Task objective. Return the lines from the start of the data through the line with "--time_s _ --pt". Include both of those lines and no others.

Recorded information.
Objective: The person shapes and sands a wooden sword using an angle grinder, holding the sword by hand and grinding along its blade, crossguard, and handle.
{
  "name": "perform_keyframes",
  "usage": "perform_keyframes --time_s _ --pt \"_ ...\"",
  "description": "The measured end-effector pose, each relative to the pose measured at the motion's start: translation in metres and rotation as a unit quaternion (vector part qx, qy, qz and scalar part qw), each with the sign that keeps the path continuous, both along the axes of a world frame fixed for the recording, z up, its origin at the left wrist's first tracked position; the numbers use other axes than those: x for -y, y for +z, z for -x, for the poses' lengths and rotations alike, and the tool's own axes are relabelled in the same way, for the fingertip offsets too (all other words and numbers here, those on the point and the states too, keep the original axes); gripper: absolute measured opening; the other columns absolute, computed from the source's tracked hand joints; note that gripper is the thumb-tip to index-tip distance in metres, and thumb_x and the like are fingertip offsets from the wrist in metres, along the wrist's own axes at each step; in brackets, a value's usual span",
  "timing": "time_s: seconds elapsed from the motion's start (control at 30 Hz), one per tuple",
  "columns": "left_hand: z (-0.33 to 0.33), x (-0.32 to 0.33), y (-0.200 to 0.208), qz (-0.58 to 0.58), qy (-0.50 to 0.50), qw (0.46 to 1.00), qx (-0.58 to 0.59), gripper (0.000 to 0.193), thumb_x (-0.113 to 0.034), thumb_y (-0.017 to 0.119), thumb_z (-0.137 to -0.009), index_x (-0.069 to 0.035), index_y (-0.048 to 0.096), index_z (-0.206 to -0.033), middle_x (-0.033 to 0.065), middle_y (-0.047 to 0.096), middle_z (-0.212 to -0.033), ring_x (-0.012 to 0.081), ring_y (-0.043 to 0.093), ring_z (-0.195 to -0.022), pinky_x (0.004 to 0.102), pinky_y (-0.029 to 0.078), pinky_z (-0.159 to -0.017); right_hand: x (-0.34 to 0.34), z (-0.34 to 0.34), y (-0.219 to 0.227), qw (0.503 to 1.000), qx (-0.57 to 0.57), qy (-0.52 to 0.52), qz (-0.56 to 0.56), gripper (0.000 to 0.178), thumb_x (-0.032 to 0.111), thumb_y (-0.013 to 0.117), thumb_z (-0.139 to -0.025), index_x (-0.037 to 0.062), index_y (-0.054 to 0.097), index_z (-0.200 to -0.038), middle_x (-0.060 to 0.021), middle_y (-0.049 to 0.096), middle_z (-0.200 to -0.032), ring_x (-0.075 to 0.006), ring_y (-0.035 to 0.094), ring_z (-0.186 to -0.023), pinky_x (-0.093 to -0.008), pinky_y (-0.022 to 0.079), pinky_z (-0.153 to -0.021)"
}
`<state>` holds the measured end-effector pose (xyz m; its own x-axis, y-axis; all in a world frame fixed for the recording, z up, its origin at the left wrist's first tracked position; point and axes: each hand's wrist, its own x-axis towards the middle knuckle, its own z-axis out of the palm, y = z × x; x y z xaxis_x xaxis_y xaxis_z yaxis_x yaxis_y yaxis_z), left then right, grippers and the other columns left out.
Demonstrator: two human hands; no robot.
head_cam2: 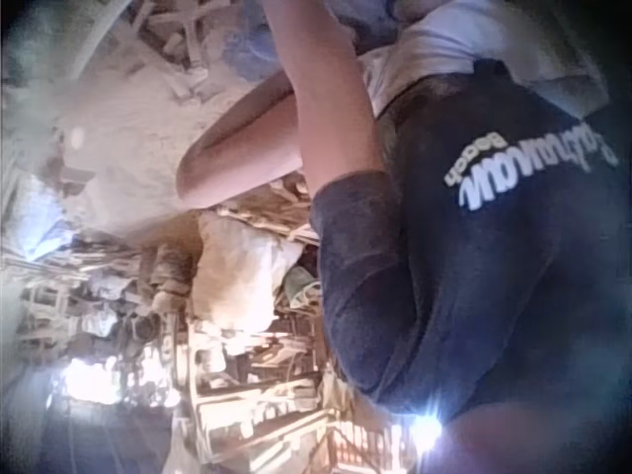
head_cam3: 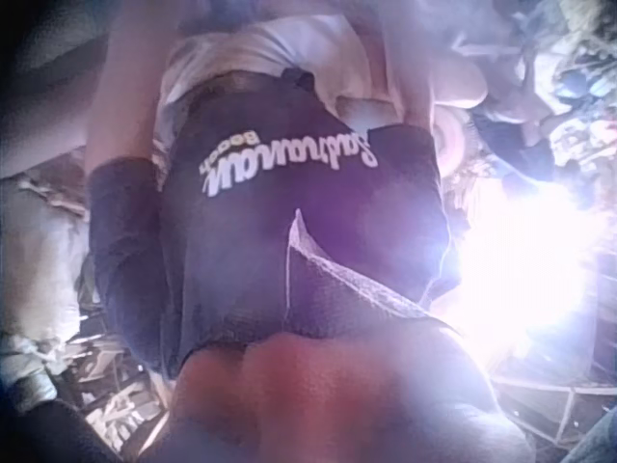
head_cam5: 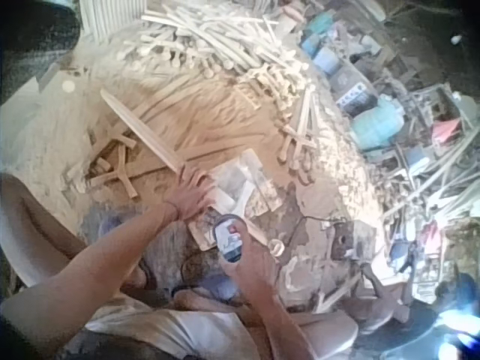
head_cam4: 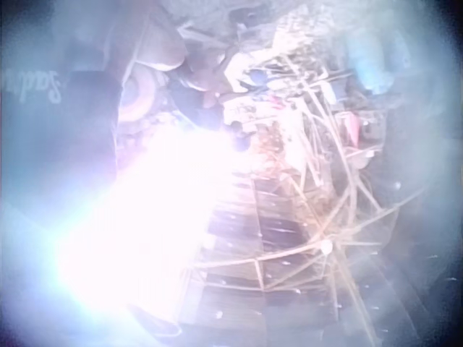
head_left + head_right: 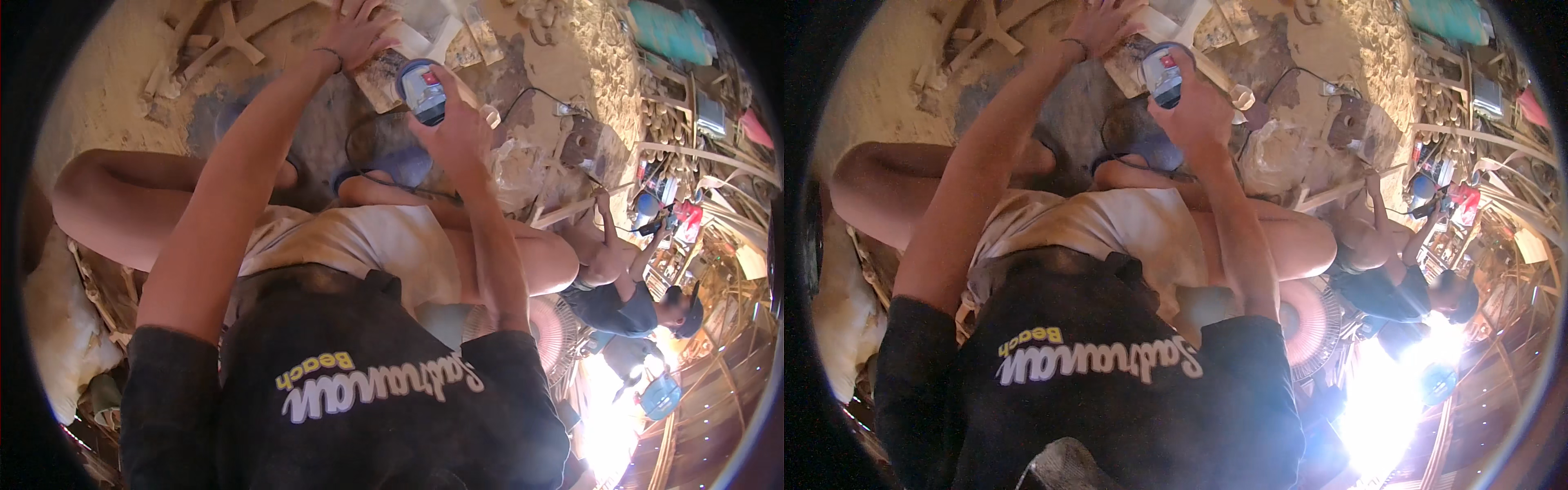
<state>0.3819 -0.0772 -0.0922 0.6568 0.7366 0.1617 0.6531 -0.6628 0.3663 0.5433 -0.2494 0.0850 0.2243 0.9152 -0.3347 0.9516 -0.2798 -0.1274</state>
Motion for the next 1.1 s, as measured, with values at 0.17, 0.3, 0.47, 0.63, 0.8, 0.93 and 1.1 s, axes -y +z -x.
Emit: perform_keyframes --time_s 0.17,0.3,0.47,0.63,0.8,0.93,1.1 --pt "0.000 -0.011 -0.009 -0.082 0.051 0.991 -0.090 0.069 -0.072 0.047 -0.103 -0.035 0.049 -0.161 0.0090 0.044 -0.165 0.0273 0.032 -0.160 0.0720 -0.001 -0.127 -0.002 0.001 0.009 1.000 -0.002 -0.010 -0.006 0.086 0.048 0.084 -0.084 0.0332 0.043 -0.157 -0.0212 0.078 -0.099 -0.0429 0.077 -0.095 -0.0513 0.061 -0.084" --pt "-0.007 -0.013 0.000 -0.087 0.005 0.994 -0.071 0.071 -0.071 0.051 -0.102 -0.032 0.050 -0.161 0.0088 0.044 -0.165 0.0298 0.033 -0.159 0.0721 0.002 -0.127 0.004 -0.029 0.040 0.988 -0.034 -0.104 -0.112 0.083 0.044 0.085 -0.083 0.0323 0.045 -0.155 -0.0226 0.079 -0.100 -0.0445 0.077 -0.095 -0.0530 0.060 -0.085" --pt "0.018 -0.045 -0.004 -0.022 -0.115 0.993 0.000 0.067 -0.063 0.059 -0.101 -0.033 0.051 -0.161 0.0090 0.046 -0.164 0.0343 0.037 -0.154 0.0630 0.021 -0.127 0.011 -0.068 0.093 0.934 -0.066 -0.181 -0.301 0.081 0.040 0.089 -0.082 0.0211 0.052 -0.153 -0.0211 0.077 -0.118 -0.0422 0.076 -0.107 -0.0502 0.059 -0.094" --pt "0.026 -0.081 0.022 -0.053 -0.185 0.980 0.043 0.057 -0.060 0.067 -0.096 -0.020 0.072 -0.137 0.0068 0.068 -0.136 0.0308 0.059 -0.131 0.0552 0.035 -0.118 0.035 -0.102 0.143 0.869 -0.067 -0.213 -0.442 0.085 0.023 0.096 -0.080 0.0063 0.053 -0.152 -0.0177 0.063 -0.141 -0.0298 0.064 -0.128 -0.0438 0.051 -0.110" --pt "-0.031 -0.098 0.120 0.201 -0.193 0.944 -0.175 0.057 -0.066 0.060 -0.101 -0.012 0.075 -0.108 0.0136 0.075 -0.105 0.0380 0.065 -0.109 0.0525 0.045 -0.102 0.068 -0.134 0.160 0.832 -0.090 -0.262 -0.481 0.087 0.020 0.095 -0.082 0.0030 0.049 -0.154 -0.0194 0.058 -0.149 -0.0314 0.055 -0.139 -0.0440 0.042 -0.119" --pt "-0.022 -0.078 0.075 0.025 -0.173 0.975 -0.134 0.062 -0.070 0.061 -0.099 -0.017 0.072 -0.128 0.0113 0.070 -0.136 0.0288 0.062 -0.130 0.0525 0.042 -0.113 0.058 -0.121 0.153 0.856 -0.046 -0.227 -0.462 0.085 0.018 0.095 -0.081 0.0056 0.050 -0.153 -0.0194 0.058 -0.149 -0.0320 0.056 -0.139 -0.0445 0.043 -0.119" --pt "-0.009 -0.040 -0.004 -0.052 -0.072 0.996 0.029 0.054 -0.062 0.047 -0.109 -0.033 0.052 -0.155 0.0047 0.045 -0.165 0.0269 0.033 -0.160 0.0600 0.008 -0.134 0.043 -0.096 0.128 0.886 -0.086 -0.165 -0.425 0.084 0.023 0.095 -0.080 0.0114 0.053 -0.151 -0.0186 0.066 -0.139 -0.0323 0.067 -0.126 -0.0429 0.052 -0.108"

Task output.
Objective: The person shapes and sands a wooden sword using an angle grinder, holding the sword by hand and grinding along its blade, crossguard, and handle.
{
  "name": "perform_keyframes",
  "usage": "perform_keyframes --time_s _ --pt \"_ ...\"",

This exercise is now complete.